Records from a dataset
=-=-=
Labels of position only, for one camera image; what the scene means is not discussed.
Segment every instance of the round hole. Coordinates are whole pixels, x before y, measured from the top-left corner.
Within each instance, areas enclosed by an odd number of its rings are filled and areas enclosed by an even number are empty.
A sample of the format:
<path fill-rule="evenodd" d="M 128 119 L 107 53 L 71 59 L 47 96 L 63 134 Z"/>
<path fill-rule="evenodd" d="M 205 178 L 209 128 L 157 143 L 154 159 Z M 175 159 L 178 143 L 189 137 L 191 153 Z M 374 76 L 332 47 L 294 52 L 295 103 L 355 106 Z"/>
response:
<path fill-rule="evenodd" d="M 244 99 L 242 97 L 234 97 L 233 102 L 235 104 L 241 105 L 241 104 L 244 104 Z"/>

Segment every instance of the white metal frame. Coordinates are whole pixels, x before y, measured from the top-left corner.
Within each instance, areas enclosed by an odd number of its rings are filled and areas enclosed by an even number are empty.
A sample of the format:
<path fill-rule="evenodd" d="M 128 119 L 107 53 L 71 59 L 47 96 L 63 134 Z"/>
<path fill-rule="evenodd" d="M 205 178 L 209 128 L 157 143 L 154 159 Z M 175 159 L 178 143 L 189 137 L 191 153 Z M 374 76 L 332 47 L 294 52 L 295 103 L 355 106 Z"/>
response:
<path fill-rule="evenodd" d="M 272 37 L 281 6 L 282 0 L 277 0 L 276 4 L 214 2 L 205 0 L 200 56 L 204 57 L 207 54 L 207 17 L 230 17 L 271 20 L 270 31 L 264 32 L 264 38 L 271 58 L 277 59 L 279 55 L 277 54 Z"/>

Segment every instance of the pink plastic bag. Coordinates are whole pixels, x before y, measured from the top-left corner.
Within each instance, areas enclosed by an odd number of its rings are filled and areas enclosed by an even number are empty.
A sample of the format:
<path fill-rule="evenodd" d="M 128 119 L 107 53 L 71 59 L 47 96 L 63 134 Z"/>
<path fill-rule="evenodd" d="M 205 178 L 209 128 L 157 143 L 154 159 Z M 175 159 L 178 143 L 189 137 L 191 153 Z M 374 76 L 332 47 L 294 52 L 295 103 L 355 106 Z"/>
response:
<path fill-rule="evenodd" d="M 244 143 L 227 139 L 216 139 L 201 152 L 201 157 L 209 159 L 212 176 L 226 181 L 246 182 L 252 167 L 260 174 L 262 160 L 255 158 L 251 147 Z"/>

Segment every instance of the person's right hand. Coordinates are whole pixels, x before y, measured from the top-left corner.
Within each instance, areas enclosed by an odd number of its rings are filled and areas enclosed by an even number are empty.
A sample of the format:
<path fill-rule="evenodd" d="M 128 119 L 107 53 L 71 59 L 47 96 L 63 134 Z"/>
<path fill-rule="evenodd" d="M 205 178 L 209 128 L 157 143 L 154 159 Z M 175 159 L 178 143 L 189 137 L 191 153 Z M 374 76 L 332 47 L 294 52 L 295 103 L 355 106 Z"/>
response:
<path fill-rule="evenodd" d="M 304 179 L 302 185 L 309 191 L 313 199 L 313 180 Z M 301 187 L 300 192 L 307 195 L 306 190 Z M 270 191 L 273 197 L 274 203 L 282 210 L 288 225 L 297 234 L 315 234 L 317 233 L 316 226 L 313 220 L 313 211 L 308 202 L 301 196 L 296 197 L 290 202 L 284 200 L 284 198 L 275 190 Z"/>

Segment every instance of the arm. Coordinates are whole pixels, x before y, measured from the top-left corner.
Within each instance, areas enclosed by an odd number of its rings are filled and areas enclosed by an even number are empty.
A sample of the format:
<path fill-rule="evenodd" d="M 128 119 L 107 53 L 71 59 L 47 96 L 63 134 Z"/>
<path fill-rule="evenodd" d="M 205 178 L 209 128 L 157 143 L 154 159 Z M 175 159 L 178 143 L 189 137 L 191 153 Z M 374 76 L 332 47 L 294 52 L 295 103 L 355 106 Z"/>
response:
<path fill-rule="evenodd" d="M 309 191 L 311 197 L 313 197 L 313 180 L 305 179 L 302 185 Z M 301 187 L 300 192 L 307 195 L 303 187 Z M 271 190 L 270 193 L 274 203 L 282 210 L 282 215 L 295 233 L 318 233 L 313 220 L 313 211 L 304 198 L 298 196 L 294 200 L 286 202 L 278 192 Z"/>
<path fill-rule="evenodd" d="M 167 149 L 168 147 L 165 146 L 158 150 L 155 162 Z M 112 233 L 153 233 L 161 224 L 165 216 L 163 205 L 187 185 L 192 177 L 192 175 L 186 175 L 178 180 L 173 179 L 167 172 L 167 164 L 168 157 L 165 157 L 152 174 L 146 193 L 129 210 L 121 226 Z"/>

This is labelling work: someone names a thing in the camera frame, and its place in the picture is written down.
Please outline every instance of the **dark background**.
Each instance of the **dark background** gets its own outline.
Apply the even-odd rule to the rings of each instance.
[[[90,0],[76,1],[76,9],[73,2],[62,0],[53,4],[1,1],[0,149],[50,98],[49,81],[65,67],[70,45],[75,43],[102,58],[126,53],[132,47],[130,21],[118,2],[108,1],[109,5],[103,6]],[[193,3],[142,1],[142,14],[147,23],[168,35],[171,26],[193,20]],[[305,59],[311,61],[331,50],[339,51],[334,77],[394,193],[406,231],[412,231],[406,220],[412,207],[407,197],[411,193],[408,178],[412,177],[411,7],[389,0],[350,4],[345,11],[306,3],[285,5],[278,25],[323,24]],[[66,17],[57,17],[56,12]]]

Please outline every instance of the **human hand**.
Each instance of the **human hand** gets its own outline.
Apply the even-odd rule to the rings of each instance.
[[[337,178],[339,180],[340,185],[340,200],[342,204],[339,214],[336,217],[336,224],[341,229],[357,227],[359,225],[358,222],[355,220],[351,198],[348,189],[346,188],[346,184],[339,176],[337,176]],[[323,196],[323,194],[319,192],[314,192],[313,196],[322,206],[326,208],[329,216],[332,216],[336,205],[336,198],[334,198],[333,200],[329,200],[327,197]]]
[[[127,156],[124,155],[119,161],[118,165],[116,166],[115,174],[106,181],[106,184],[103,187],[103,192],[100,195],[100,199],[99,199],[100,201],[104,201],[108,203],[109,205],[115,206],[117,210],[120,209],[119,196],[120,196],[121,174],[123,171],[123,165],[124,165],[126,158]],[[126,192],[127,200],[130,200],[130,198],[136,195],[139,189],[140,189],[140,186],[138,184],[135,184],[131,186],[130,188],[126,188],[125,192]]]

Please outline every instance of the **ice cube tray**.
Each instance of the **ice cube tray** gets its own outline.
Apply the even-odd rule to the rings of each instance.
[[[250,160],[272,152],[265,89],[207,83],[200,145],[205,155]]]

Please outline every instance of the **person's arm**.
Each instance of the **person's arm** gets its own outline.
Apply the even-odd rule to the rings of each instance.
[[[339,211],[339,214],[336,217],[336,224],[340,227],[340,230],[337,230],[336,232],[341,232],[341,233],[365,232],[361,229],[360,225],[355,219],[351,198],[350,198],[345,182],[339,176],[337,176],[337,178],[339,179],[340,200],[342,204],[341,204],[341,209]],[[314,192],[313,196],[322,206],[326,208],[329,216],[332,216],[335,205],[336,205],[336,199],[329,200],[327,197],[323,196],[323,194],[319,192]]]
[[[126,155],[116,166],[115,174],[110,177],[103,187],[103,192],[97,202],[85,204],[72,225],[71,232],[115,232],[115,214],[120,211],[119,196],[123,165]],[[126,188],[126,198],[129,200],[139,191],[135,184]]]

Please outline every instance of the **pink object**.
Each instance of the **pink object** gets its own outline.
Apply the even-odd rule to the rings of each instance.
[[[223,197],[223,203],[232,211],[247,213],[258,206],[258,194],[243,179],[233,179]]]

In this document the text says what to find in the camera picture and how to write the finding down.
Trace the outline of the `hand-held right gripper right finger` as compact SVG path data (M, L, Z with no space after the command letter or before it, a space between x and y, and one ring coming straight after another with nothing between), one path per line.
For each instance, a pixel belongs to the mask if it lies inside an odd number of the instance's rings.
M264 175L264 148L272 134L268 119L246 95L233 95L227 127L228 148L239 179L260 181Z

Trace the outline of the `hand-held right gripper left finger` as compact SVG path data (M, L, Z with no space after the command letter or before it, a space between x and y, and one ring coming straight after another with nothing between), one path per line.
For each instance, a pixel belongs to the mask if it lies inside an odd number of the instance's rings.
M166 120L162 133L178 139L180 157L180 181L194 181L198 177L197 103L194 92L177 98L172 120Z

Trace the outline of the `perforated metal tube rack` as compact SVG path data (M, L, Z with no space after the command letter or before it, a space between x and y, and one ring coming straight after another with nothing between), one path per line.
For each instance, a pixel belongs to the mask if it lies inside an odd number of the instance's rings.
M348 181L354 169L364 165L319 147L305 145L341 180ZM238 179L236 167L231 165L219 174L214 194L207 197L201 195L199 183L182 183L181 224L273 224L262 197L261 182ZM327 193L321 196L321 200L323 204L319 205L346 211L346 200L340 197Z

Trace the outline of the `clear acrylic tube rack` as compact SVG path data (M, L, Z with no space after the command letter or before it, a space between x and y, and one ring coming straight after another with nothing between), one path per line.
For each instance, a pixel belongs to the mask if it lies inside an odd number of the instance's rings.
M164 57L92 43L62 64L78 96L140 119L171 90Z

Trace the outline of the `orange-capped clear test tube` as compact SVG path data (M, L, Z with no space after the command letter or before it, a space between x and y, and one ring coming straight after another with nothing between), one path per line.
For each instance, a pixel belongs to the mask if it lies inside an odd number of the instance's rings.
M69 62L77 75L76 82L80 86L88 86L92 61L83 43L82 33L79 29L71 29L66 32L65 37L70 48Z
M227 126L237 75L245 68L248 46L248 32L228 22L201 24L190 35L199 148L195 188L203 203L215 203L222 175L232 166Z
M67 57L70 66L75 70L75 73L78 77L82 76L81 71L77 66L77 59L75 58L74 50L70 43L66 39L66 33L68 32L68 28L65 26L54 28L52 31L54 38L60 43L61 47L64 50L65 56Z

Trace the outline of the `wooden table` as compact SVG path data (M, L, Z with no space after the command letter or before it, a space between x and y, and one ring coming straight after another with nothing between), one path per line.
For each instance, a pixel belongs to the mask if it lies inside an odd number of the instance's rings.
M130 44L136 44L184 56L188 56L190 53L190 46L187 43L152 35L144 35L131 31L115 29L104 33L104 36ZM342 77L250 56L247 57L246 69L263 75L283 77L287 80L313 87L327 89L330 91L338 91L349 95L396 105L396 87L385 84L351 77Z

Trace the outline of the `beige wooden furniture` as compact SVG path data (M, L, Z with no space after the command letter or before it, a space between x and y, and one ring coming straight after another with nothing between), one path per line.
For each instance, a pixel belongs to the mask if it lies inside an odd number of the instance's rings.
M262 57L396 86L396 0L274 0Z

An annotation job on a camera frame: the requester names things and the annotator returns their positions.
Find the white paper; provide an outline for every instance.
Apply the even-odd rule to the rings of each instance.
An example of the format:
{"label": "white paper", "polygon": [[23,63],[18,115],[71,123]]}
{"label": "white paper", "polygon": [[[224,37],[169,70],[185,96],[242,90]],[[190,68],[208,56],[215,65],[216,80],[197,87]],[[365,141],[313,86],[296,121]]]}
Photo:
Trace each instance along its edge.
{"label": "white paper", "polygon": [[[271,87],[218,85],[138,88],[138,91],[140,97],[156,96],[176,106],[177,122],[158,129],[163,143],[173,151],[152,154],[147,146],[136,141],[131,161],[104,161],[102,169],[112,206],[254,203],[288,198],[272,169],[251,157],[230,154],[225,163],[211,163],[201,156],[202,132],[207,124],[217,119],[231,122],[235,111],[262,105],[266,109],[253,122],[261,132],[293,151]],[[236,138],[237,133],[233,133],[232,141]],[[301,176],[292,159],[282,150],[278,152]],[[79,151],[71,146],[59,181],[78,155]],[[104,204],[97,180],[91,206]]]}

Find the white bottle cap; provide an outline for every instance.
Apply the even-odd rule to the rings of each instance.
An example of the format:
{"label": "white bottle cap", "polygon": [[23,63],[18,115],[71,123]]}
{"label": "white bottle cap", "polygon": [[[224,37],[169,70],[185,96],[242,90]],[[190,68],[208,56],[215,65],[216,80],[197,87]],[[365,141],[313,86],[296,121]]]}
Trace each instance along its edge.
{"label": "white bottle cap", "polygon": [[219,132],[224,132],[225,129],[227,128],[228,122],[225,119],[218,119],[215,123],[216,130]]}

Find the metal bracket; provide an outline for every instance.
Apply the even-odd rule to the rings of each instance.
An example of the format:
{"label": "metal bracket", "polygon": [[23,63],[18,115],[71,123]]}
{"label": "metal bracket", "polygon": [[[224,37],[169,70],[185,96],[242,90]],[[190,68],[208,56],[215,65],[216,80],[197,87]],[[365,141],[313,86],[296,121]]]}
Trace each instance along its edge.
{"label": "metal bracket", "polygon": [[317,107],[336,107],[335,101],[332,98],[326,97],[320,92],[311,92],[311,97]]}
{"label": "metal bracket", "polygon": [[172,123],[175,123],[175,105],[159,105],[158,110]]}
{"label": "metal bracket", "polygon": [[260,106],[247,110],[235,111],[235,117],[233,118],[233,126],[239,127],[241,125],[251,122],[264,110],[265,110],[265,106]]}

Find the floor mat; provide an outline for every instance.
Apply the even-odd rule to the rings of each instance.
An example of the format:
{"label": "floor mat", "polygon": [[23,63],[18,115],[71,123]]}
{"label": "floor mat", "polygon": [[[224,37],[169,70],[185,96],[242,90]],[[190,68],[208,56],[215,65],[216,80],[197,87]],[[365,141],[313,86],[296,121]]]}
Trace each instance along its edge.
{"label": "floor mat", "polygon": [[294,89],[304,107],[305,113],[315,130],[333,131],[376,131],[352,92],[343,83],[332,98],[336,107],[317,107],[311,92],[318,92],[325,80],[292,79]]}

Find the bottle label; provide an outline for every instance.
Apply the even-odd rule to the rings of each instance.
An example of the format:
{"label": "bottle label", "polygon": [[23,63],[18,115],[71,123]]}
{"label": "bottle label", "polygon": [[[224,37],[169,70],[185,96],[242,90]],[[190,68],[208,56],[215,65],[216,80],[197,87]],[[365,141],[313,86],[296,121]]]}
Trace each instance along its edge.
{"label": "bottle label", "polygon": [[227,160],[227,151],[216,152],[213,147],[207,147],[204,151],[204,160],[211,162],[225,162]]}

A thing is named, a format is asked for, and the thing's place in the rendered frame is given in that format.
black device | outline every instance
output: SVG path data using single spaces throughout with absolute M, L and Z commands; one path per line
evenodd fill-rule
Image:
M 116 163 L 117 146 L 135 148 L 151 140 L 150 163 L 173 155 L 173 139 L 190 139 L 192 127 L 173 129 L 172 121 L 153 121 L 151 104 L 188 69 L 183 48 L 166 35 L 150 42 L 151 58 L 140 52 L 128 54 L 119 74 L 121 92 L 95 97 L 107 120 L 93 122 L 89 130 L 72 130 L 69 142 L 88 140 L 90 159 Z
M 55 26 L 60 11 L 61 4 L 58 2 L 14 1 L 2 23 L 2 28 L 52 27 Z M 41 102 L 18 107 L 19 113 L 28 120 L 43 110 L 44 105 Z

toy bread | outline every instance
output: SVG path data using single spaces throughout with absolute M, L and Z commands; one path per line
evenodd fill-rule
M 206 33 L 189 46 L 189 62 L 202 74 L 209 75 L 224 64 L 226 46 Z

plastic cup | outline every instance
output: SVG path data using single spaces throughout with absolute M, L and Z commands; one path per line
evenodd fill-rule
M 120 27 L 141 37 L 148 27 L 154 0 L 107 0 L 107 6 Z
=-=-=
The answer must consist of every line in the records above that contains the word "human".

Please outline every instance of the **human hand**.
Each instance of the **human hand** gets its own outline.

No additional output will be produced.